## EXERCISE DETAILS
Among the lines below, copy exactly those from the one with "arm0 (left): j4" through the one with "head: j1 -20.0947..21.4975", counting both ends.

## DATA BLOCK
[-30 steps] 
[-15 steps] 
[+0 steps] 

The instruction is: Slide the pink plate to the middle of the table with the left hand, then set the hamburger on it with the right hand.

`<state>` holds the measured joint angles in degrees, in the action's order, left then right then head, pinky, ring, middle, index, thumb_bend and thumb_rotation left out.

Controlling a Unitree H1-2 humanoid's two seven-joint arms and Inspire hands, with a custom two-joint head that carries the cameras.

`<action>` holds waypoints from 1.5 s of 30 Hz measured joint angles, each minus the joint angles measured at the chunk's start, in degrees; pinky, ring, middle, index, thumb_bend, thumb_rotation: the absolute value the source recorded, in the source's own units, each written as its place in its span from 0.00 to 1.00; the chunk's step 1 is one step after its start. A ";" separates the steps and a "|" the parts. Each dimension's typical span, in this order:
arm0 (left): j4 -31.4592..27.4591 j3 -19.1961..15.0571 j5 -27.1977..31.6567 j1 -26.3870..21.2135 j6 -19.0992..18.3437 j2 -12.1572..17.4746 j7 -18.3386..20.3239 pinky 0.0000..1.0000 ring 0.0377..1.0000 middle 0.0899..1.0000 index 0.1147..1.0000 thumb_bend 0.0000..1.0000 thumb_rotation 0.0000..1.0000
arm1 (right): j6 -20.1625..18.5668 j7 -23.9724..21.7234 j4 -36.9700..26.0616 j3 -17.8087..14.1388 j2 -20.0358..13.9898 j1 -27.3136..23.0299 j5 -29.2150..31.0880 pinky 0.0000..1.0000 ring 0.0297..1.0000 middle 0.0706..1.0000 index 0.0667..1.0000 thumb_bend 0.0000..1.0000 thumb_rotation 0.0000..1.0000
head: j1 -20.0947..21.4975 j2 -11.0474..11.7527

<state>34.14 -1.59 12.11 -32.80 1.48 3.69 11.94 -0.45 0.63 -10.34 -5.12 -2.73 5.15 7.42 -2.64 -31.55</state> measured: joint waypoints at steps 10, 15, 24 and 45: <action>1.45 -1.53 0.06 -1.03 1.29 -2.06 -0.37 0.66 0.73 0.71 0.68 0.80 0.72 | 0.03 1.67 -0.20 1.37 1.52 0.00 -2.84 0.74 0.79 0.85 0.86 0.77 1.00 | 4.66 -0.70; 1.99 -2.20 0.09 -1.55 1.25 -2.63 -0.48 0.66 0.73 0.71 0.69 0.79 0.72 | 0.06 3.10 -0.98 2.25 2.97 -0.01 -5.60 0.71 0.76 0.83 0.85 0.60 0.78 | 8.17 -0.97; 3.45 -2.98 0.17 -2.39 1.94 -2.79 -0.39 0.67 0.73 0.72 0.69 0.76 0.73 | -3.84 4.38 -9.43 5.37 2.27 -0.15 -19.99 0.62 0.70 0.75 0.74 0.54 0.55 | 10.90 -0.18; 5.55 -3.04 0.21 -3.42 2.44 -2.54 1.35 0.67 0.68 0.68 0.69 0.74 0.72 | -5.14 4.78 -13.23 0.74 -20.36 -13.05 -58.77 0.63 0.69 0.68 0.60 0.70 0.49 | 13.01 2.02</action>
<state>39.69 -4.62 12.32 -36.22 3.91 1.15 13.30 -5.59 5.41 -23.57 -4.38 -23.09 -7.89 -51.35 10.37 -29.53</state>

## RESPONSE
arm0 (left): j4 -31.4592..27.4591 j3 -19.1961..15.0571 j5 -27.1977..31.6567 j1 -26.3870..21.2135 j6 -19.0992..18.3437 j2 -12.1572..17.4746 j7 -18.3386..20.3239 pinky 0.0000..1.0000 ring 0.0377..1.0000 middle 0.0899..1.0000 index 0.1147..1.0000 thumb_bend 0.0000..1.0000 thumb_rotation 0.0000..1.0000
arm1 (right): j6 -20.1625..18.5668 j7 -23.9724..21.7234 j4 -36.9700..26.0616 j3 -17.8087..14.1388 j2 -20.0358..13.9898 j1 -27.3136..23.0299 j5 -29.2150..31.0880 pinky 0.0000..1.0000 ring 0.0297..1.0000 middle 0.0706..1.0000 index 0.0667..1.0000 thumb_bend 0.0000..1.0000 thumb_rotation 0.0000..1.0000
head: j1 -20.0947..21.4975 j2 -11.0474..11.7527

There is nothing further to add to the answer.